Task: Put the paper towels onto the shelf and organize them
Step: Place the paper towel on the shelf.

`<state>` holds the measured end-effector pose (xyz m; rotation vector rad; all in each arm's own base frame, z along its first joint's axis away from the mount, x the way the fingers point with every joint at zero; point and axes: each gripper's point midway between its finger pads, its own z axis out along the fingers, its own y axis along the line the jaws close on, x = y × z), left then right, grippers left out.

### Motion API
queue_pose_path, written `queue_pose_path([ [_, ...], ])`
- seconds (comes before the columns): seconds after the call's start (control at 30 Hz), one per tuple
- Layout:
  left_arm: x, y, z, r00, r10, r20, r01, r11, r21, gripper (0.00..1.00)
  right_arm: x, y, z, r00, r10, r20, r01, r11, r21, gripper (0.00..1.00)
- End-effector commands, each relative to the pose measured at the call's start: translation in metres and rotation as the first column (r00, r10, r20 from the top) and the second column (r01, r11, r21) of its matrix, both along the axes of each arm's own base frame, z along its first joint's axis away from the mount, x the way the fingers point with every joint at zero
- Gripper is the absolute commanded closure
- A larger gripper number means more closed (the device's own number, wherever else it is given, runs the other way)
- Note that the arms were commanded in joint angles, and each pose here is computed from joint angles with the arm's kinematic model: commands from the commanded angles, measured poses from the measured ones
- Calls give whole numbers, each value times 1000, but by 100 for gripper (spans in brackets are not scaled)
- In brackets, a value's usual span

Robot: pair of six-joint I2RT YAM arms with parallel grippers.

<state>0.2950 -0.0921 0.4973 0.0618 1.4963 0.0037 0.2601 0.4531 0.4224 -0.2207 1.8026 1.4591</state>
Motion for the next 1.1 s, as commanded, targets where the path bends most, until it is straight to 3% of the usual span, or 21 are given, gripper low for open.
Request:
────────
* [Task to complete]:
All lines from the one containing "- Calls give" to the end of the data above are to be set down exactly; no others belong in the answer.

* [Written solution]:
- Calls give whole numbers, each value times 1000, but by 100 for gripper (spans in brackets are not scaled)
- In brackets, a value's usual span

Robot: pair of six-joint I2RT YAM arms with parallel grippers.

<state>0.2950 -0.0921 0.4973 0.0618 1.4963 0.0037 0.2601 0.4531 0.4224 -0.2207 1.8026 1.4591</state>
Motion for the next 1.1 s, as commanded, targets where the path bends most, until it is straight to 3% of the usual span, or 21 are given, gripper low for open.
Request:

Nothing remains open in this exercise.